• [Prompt]: The answer is the exact text of every line from the one that contains "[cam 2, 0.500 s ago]" to the final line of the entries below, with pictures left out.

** Material for this task follows **

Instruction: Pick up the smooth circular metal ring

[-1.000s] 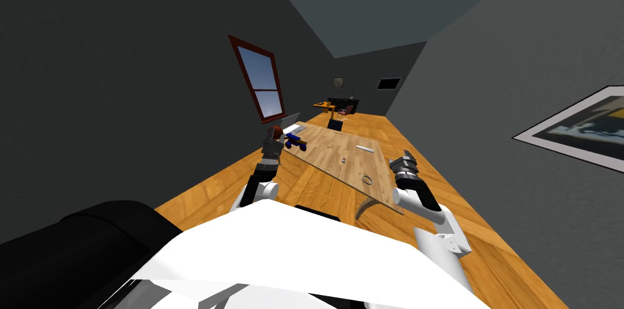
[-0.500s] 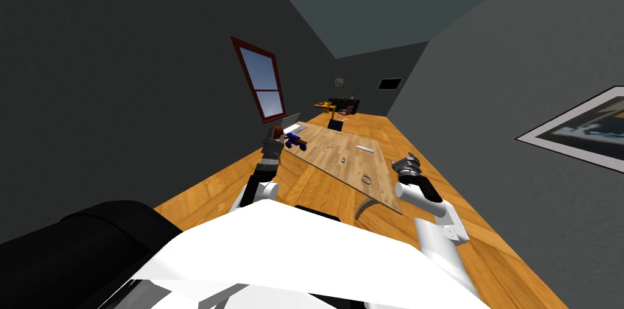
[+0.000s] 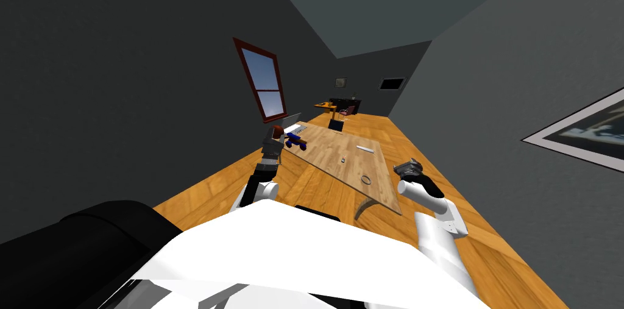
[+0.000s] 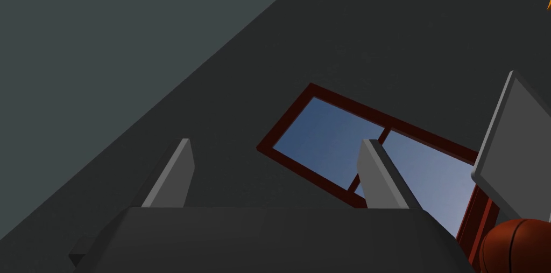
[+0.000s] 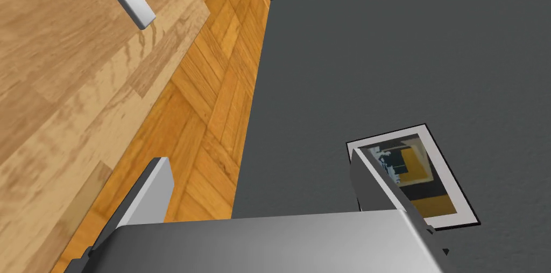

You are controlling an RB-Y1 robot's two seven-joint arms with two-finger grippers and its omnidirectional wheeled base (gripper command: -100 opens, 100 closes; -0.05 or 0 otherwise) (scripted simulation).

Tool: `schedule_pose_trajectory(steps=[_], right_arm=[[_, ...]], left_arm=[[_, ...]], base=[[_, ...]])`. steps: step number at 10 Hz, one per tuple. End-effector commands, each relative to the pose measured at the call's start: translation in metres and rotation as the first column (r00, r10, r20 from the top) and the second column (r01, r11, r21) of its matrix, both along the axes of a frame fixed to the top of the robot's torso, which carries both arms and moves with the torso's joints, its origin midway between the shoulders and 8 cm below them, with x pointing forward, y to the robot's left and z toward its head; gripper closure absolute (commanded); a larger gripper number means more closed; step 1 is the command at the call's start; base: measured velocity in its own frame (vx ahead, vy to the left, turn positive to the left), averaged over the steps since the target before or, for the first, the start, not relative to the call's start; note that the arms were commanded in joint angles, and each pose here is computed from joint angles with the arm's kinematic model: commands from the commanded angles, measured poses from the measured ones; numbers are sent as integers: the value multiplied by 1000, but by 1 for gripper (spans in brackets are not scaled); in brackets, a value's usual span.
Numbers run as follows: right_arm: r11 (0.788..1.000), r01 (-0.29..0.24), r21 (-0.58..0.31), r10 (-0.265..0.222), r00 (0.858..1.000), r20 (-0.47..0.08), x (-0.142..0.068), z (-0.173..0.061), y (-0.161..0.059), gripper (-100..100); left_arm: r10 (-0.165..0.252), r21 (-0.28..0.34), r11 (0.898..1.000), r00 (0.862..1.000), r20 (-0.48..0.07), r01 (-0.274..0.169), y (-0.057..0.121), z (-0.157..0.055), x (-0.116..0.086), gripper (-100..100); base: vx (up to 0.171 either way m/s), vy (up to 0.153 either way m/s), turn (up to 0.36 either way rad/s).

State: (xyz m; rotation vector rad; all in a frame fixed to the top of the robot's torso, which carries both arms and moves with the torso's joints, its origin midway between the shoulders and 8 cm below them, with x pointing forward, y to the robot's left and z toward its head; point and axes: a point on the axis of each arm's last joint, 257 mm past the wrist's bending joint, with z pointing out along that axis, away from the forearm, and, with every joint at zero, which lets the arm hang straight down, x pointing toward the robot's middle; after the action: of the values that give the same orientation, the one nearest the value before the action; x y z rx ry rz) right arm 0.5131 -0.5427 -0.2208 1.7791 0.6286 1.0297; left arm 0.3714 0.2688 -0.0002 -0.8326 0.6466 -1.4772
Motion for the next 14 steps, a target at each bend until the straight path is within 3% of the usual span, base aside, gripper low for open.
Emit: schedule_pose_trajectory(steps=[1, 4, 5, 8, 9, 10, 11, 12, 13, 14], right_arm=[[996, 42, 73, -40, 999, -25, -1, -12, -16, -100], [984, 86, 155, -73, 993, -90, -6, -39, -25, -100], [970, 121, 209, -100, 989, -105, -7, -49, -34, -100], [943, 169, 287, -121, 977, -177, -15, -77, -38, -100], [917, 206, 343, -139, 968, -208, -19, -92, -42, -100], [913, 210, 349, -137, 965, -224, -21, -96, -40, -100], [884, 244, 399, -150, 956, -252, -25, -105, -42, -100], [878, 252, 407, -147, 951, -271, -28, -116, -40, -100], [844, 285, 453, -155, 941, -302, -33, -126, -40, -100], [839, 292, 459, -151, 936, -318, -36, -134, -37, -100]], left_arm=[[0, 0, 1000, 1000, 0, 0, 0, 0, 0, 0], [0, 0, 1000, 1000, 0, 0, 0, 0, 0, 0], [0, 0, 1000, 1000, 0, 0, 0, 0, 0, 0], [0, 0, 1000, 1000, 0, 0, 0, 0, 0, 0], [0, 0, 1000, 1000, 0, 0, 0, 0, 0, 0], [0, 0, 1000, 1000, 0, 0, 0, 0, 0, 0], [0, 0, 1000, 1000, 0, 0, 0, 0, 0, 0], [0, 0, 1000, 1000, 0, 0, 0, 0, 0, 0], [0, 0, 1000, 1000, 0, 0, 0, 0, 0, 0], [0, 0, 1000, 1000, 0, 0, 0, 0, 0, 0]], base=[[3, -19, 39], [9, -19, 23], [15, -18, 38], [18, -15, 22], [27, -13, 38], [23, -13, 20], [32, -11, 33], [27, -11, 15], [29, -15, 29], [24, -11, 21]])
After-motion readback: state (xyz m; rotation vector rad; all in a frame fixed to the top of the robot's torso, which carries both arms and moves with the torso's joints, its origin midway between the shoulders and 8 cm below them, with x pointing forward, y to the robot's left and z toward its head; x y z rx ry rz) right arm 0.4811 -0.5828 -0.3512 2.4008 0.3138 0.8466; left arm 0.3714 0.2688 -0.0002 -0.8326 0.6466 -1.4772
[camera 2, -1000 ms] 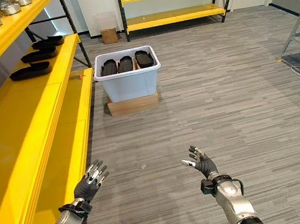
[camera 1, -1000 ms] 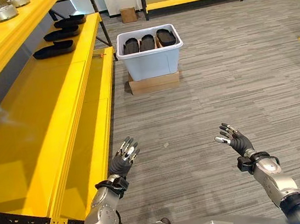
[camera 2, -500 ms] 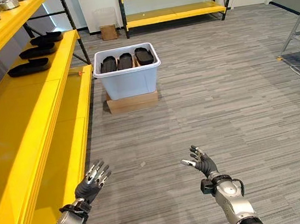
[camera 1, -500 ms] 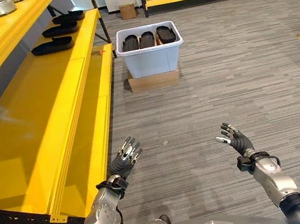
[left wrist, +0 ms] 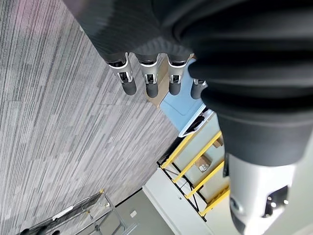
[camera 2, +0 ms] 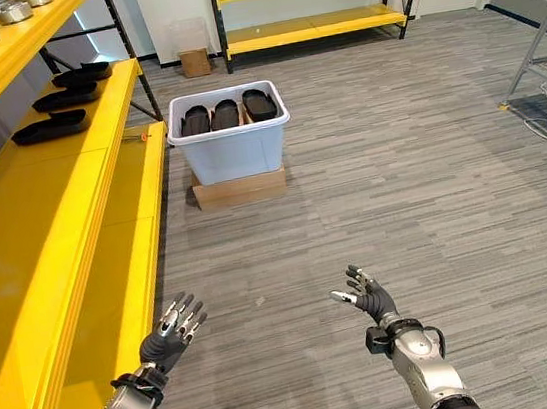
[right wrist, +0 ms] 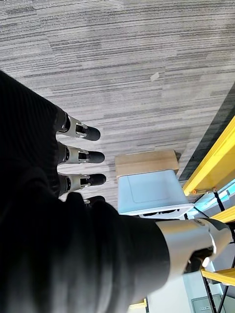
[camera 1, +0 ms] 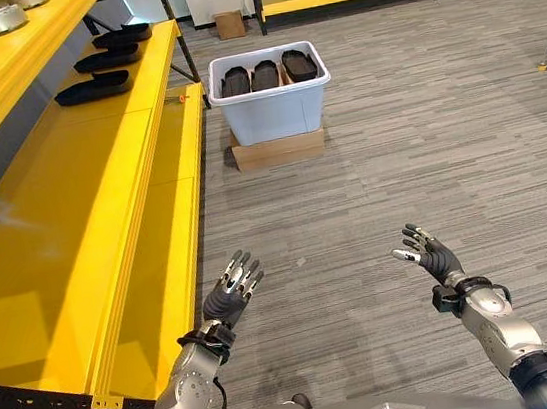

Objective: Move parts from the plastic box to the shelf.

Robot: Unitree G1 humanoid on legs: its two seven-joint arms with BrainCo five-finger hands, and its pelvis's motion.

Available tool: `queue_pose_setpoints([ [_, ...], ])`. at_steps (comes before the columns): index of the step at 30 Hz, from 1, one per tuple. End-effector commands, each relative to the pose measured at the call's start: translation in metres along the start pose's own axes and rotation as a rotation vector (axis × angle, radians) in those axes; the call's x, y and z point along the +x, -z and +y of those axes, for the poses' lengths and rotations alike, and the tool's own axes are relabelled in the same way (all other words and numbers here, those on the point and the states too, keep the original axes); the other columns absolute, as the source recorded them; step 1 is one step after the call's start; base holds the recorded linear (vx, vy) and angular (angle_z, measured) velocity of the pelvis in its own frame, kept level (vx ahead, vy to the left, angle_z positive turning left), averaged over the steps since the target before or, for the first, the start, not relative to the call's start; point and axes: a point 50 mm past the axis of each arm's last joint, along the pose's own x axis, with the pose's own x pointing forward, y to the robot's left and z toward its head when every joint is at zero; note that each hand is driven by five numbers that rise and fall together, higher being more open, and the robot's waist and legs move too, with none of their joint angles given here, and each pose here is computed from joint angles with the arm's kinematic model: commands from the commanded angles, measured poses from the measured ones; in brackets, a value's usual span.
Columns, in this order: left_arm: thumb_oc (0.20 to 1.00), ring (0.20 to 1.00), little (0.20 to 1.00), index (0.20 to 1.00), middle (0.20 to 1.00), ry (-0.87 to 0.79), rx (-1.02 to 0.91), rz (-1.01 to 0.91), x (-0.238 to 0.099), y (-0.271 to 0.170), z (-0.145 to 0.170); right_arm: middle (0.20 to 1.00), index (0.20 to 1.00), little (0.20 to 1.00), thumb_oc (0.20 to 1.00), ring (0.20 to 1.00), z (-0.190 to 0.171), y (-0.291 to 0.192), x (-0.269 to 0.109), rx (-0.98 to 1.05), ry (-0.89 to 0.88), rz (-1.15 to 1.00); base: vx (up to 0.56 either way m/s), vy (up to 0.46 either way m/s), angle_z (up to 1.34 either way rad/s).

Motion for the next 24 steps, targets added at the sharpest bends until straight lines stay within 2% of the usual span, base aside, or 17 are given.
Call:
queue_pose_setpoints([
  [1,1.0,1.0,1.0,1.0,1.0,0.015,0.012,-0.026,0.015,-0.011,-0.005,1.0,1.0,1.0,1.0,1.0,0.004,-0.026,0.01,0.049,-0.016,-0.108,0.02,0.047,0.0],
  [9,1.0,1.0,1.0,1.0,1.0,0.028,-0.04,-0.033,0.015,-0.008,-0.006,1.0,1.0,1.0,1.0,1.0,0.003,-0.027,0.01,-0.03,-0.012,-0.103,0.04,0.132,0.01],
  [13,1.0,1.0,1.0,1.0,1.0,0.09,-0.054,-0.024,0.02,-0.01,-0.011,1.0,1.0,1.0,1.0,1.0,0.006,-0.033,0.011,-0.036,-0.017,-0.122,0.01,0.237,0.03],
  [16,1.0,1.0,1.0,1.0,1.0,0.148,0.013,0.041,0.027,-0.004,-0.018,1.0,1.0,1.0,1.0,1.0,0.009,-0.038,0.015,-0.013,0.001,-0.136,-0.02,0.265,0.15],
  [24,1.0,1.0,1.0,1.0,1.0,0.145,0.024,0.043,0.028,-0.003,-0.022,1.0,1.0,1.0,1.0,1.0,0.015,-0.046,0.016,-0.012,-0.001,-0.194,0.09,0.129,-0.04],
])
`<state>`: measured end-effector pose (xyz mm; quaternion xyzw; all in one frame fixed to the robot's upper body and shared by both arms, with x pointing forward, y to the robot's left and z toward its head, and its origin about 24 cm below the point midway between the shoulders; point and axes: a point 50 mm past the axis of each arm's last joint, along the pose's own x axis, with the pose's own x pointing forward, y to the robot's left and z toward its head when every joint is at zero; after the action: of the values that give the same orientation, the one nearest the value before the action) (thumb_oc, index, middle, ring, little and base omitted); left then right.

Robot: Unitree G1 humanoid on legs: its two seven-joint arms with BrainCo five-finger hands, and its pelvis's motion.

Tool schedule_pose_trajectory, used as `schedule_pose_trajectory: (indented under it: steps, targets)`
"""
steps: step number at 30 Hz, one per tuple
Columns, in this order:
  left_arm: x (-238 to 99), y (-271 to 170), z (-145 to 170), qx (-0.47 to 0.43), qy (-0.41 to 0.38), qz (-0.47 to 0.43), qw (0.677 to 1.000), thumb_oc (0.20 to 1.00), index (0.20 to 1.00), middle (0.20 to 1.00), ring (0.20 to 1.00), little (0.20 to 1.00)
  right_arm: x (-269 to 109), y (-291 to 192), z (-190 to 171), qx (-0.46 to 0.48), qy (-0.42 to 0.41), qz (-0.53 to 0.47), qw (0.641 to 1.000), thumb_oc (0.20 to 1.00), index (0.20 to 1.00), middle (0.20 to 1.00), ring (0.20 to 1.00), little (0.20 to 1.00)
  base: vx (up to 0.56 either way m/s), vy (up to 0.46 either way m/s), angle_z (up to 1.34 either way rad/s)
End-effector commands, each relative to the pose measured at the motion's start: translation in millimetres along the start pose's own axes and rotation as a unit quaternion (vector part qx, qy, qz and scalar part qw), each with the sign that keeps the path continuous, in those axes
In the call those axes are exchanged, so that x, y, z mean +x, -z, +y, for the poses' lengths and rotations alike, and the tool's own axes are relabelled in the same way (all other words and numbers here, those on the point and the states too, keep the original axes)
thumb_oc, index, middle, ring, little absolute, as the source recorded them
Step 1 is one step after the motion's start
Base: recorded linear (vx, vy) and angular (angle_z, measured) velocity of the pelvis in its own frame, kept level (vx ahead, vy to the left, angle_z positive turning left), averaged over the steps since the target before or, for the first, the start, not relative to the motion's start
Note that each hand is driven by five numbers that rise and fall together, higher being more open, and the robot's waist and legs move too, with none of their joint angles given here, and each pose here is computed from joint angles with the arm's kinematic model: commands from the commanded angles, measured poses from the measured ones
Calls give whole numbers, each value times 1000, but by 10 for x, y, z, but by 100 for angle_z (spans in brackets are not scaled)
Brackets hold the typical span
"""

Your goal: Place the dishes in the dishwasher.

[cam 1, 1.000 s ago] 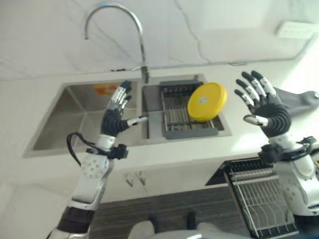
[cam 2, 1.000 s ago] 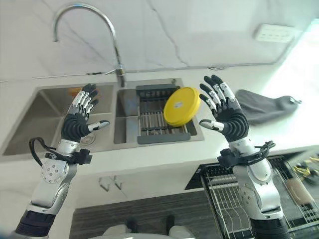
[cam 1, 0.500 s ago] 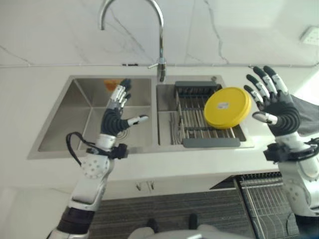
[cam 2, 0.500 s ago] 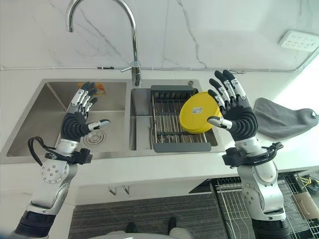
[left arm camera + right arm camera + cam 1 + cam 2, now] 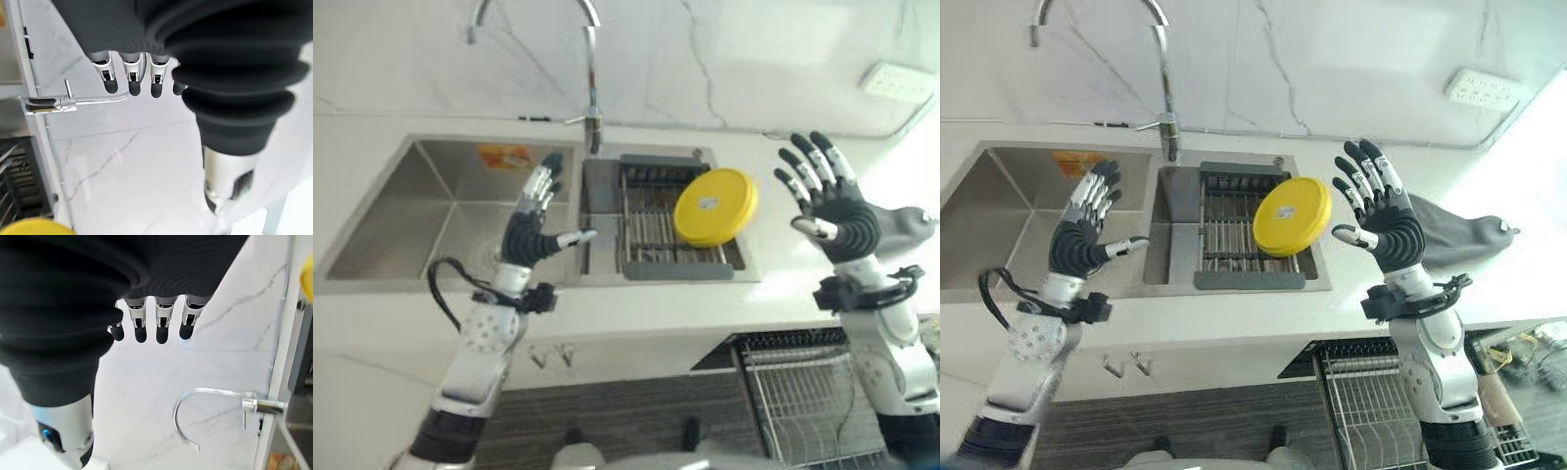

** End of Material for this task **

• [Final answer]:
[cam 2, 0.500 s ago] 
[left arm camera + right arm camera + cam 1 + cam 2, now] 

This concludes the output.